Tunable Room-Temperature Polaritons in the Very Strong Coupling Regime in Quasi-2D Ruddlesden-Popper Perovskites

Layered perovskites are an emergent class of materials, which feature extraordinarily large light–matter coupling, driven by excitons with binding energies significantly beyond the thermal energy at room-temperature. In this work, widely tunable room-temperature cavity exciton polaritons are demonstrated at the cross-over from the strong coupling to the very strong coupling regime in mechanically exfoliated crystals of quasi-2D Ruddlesden–Popper iodide perovskite (BA)2(MA)2Pb3I10 embedded in an open microcavity.
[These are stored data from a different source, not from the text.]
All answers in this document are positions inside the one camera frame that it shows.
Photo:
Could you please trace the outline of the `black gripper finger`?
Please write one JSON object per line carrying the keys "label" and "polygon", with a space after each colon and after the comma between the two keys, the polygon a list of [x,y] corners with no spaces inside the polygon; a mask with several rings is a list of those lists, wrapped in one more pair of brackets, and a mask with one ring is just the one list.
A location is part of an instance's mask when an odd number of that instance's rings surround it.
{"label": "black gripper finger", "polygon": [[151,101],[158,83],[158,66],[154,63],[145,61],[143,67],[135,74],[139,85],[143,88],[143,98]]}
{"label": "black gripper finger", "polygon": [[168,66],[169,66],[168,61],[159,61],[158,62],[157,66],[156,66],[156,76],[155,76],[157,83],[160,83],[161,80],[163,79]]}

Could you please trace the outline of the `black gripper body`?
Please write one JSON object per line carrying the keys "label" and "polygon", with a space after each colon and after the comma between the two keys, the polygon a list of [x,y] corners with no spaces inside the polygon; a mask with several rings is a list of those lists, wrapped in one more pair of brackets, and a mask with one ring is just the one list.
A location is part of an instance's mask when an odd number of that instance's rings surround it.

The coupled exciton-cavity system features a Rabi-splitting up to ΩR ≃155 meV, exceeding the experimentally determined exciton binding energy of Eb = 100 ± 10 meV and thus operates at the onset of the very strong coupling regime, in which the light–matter coupling alters the interaction of electron and hole. This combined experimental-theoretical effort provides a consistent microscopic picture successfully describing the observed peculiar scaling of the Rabi-splitting with an increasing effective cavity length. These findings provide a foundation for future on-chip applications involving tunable polaritonic and nonlinear optical devices based on strongly coupled perovskite systems.